◆ What to work on
The whole listing is to be restated word for word with no images.

◆ Recorded information
********
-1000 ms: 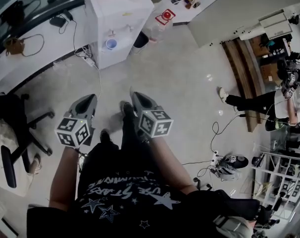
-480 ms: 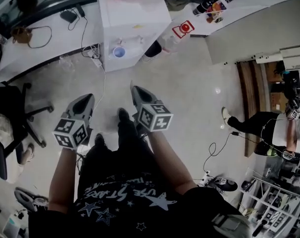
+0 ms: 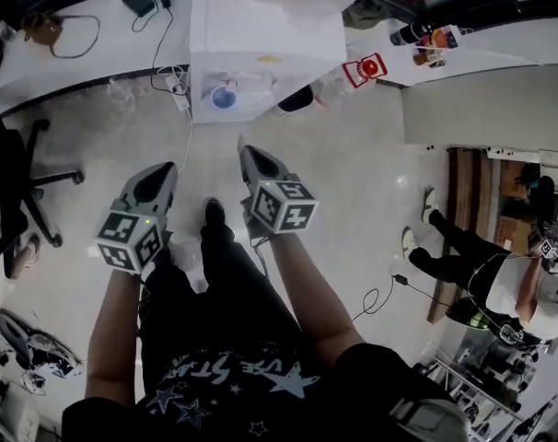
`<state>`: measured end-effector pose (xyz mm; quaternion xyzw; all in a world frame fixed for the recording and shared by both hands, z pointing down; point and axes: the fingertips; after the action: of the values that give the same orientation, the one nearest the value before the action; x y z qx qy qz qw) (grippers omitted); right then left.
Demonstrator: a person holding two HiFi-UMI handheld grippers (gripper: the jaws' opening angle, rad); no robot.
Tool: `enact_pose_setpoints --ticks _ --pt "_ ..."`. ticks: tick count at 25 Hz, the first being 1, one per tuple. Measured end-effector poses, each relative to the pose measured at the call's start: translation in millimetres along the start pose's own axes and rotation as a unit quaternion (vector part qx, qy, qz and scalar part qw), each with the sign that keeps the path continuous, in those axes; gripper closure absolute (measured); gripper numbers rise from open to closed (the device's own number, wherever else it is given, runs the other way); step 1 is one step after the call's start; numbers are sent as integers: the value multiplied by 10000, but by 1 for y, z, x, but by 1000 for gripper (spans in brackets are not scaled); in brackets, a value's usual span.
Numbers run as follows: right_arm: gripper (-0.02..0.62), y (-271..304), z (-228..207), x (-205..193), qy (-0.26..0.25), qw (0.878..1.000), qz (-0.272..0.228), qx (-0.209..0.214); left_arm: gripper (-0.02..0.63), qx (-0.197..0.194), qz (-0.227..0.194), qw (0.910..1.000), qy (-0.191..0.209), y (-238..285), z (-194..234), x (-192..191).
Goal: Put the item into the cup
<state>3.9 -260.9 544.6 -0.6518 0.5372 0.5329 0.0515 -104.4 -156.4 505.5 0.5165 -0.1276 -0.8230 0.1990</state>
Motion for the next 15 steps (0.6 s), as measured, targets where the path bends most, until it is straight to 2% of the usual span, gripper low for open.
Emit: enact_pose_setpoints --ticks 3,15 --pt "594 26 -14 0 -15 9999 57 91 600 128 -38 9998 -115 19 9 -5" --pt "595 118 -58 -8 47 9990 203 389 600 607 -117 9980 -114 84 58 -16"
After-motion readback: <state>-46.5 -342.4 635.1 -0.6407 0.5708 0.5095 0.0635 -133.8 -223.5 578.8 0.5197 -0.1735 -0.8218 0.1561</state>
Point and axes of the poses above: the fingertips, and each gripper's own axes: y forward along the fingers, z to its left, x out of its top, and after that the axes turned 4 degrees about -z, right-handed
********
◆ Your response
-1000 ms: 
-480 ms: 
+0 ms: 
`<state>`: measured end-effector pose (xyz mm; quaternion xyzw; all in a world frame fixed for the recording and shared by both hands, z pointing down; point and axes: the fingertips; after the action: of the values that give the same orientation, the one nearest the value before the action; x y z qx qy qz qw) (grippers omitted); right then left.
Demonstrator: a person holding two HiFi-UMI handheld grippers (gripper: the jaws' opening angle, rad); no robot.
Tool: `enact_pose_setpoints --ticks _ --pt "_ ..."`. ticks: tick count at 25 Hz, the first being 1, one per tuple. Measured end-effector poses, each relative to the pose measured at the call's start: translation in millimetres along the start pose's own axes and rotation as a unit quaternion (vector part qx, qy, qz and scalar part qw), each with the sign that keeps the path continuous, in those axes; gripper closure absolute (measured); gripper numbers rise from open to closed (the device's own number, wherever else it is given, runs the other way); step 1 is one step after the call's start; numbers are sent as integers: the value multiplied by 10000, but by 1 for y, z, x, but by 1000 for gripper (spans in brackets are not scaled); in brackets, a value's usual span.
Numbers run as follows: right_arm: gripper (-0.02..0.62), y (-271..304), z (-228..207), x (-205..193), qy (-0.26..0.25), qw (0.878..1.000), qz (-0.272..0.228), qx (-0.209..0.214); left_arm: gripper (-0.02..0.63), qx (-0.197..0.194), qz (-0.227..0.194), qw (0.910..1.000), qy (-0.191..0.209), y (-238..285), z (-194..234), x (-192..191).
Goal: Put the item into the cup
<state>3.9 -260.9 544.6 -0.6518 0.5372 0.5329 0.0515 -104.4 -156.4 505.5 0.5165 -0.1276 -0.8230 0.1990</state>
Motion for the next 15 steps (0.6 s), as measured, targets where the path bends most, until it is straight to 2% of the usual span, gripper low for open.
Emit: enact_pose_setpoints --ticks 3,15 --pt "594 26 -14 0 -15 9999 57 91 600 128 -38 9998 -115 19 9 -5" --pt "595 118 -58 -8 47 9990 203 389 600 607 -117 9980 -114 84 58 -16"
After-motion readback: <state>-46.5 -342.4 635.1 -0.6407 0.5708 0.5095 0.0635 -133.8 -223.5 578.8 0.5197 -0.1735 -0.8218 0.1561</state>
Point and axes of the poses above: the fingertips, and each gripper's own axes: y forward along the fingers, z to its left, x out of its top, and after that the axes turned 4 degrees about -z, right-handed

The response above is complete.